TASK -
Which lines below include the string "target"? Please show each one.

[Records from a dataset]
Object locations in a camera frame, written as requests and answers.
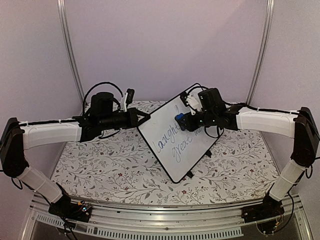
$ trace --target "white board with black frame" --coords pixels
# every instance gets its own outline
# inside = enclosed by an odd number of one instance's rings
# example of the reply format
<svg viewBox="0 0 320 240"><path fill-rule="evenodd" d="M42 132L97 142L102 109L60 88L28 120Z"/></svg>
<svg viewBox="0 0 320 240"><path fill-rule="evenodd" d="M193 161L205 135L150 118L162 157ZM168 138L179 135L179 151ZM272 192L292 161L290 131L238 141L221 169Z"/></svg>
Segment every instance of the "white board with black frame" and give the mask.
<svg viewBox="0 0 320 240"><path fill-rule="evenodd" d="M196 83L189 87L200 86ZM199 101L201 88L192 90ZM151 118L138 127L141 136L157 158L172 182L179 183L213 146L216 139L206 135L204 128L196 131L182 131L175 120L178 114L190 109L180 99L180 94L151 113ZM207 128L211 136L217 136L215 126Z"/></svg>

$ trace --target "wire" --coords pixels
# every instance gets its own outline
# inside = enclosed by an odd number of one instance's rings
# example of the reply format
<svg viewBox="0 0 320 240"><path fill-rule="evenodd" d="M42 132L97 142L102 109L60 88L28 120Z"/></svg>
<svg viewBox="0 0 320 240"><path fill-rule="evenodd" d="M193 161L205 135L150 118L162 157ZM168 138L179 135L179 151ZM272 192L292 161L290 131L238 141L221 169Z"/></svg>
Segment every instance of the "wire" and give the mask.
<svg viewBox="0 0 320 240"><path fill-rule="evenodd" d="M11 182L13 183L13 185L15 185L18 189L20 189L20 190L22 190L23 189L23 187L22 187L22 183L21 183L21 181L19 180L19 183L20 183L20 186L18 186L16 183L15 183L15 181L14 181L14 178L13 177L11 177Z"/></svg>
<svg viewBox="0 0 320 240"><path fill-rule="evenodd" d="M305 176L307 179L310 179L312 176L312 173L314 172L314 168L312 167L312 165L310 167L311 167L310 175L308 175L308 169L305 170Z"/></svg>
<svg viewBox="0 0 320 240"><path fill-rule="evenodd" d="M41 194L41 196L42 196L43 199L49 204L49 206L52 207L51 202L49 202L48 199L47 199L45 196L43 196L42 194ZM59 218L61 218L61 220L64 222L64 229L66 230L66 226L67 226L68 229L70 230L72 236L74 237L74 240L78 240L78 238L76 237L74 231L73 231L72 228L70 227L68 221L67 221L64 217L60 216L59 213L57 212L57 210L56 210L54 207L52 207L52 209L55 211L55 213L57 214L57 216L58 216Z"/></svg>
<svg viewBox="0 0 320 240"><path fill-rule="evenodd" d="M206 134L208 137L213 138L213 139L217 139L217 140L218 140L218 139L224 134L224 132L225 132L225 129L222 128L222 133L220 134L220 128L217 126L217 127L216 127L216 130L217 130L218 136L211 136L210 134L208 134L207 128L208 128L208 127L206 127L206 126L204 127L204 132L205 132L205 134Z"/></svg>
<svg viewBox="0 0 320 240"><path fill-rule="evenodd" d="M112 133L112 134L110 134L110 135L108 135L108 136L99 136L98 138L99 139L108 139L108 138L111 138L111 137L113 137L114 135L116 135L116 134L118 134L118 133L120 133L120 130L119 131L116 131L116 132L114 132L114 133Z"/></svg>
<svg viewBox="0 0 320 240"><path fill-rule="evenodd" d="M284 111L284 110L270 109L270 108L257 108L257 107L250 106L250 105L246 104L245 102L229 103L229 102L223 101L223 103L226 104L226 105L229 105L229 106L243 105L244 107L247 107L248 109L251 109L251 110L254 110L254 111L299 115L298 112L291 112L291 111Z"/></svg>
<svg viewBox="0 0 320 240"><path fill-rule="evenodd" d="M193 88L191 88L186 94L187 95L189 95L193 90L195 90L195 89L209 89L209 88L207 88L206 86L202 86L202 85L200 85L200 86L194 86Z"/></svg>
<svg viewBox="0 0 320 240"><path fill-rule="evenodd" d="M115 85L114 83L109 82L109 81L99 82L99 83L97 83L96 85L94 85L93 87L91 87L91 88L89 89L89 91L85 94L84 99L83 99L83 101L82 101L82 116L85 114L86 99L87 99L89 93L91 93L91 91L92 91L93 89L95 89L96 87L98 87L98 86L100 86L100 85L105 85L105 84L114 86L114 87L120 92L121 97L124 96L124 94L122 93L121 89L120 89L117 85Z"/></svg>
<svg viewBox="0 0 320 240"><path fill-rule="evenodd" d="M69 240L72 240L71 237L68 235L69 233L67 232L67 228L66 228L66 225L64 224L63 225L64 227L64 235L69 239Z"/></svg>
<svg viewBox="0 0 320 240"><path fill-rule="evenodd" d="M274 233L278 233L278 232L280 232L282 229L284 229L284 228L289 224L291 218L292 218L293 215L294 215L295 201L294 201L294 198L291 196L290 192L288 192L288 195L289 195L289 197L291 198L291 201L292 201L292 210L291 210L290 217L289 217L288 221L283 225L283 227L275 230Z"/></svg>

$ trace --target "white wall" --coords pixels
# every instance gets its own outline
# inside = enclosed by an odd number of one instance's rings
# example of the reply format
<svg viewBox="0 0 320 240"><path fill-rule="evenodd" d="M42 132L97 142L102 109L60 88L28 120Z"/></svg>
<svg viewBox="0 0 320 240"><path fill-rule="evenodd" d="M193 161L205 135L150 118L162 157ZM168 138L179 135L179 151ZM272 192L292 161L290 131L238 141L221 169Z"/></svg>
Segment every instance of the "white wall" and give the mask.
<svg viewBox="0 0 320 240"><path fill-rule="evenodd" d="M320 129L320 1L278 0L268 47L252 105L277 109L309 107ZM293 141L265 134L282 169L293 150ZM320 239L320 162L311 179L298 185L315 239Z"/></svg>
<svg viewBox="0 0 320 240"><path fill-rule="evenodd" d="M0 134L20 121L67 118L80 111L56 1L0 1ZM50 176L62 145L26 152L30 165ZM0 173L0 239L17 240L32 199Z"/></svg>
<svg viewBox="0 0 320 240"><path fill-rule="evenodd" d="M135 89L136 100L169 100L199 82L219 88L226 101L246 99L267 1L68 0L65 6L85 91L110 81Z"/></svg>

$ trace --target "robotic arm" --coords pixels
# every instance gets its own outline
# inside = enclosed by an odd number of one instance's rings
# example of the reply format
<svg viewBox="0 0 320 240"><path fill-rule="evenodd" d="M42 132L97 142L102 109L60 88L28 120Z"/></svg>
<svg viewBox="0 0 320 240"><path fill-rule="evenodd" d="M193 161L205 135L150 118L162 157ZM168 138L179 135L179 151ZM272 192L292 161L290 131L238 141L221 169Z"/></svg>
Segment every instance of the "robotic arm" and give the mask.
<svg viewBox="0 0 320 240"><path fill-rule="evenodd" d="M306 107L298 111L260 109L245 103L227 108L216 88L203 90L198 96L201 104L187 93L180 96L183 103L191 108L191 112L175 117L182 130L193 132L200 127L217 126L235 131L257 130L281 134L294 139L291 160L267 192L262 204L242 209L242 218L246 223L283 214L281 200L316 158L319 133L310 110Z"/></svg>
<svg viewBox="0 0 320 240"><path fill-rule="evenodd" d="M99 92L92 96L91 107L84 115L66 120L18 122L17 118L10 118L1 138L3 172L44 196L50 203L49 213L88 222L91 206L83 202L71 203L71 198L59 184L29 165L24 150L53 143L87 142L100 136L104 130L138 127L150 115L136 108L127 109L133 95L134 90L128 89L119 103L112 93ZM118 105L116 111L113 111L114 103Z"/></svg>

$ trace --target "floral patterned surface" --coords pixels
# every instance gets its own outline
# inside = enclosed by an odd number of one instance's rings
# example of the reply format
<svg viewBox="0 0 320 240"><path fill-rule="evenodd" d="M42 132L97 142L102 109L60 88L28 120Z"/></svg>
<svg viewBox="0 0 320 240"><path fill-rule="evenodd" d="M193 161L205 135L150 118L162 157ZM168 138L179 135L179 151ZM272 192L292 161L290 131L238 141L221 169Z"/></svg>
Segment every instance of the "floral patterned surface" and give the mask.
<svg viewBox="0 0 320 240"><path fill-rule="evenodd" d="M136 101L130 107L151 112L163 103ZM93 200L200 205L262 198L279 176L257 131L225 130L211 152L192 169L192 179L174 184L138 130L121 130L108 139L68 142L52 180L71 195Z"/></svg>

ANSWER TO THE PROBLEM -
$ trace --target "white board with black frame" --coords pixels
$ trace --target "wire" --coords pixels
$ trace --target "white wall" --coords pixels
$ trace --target "robotic arm" --coords pixels
$ trace --target "floral patterned surface" --coords pixels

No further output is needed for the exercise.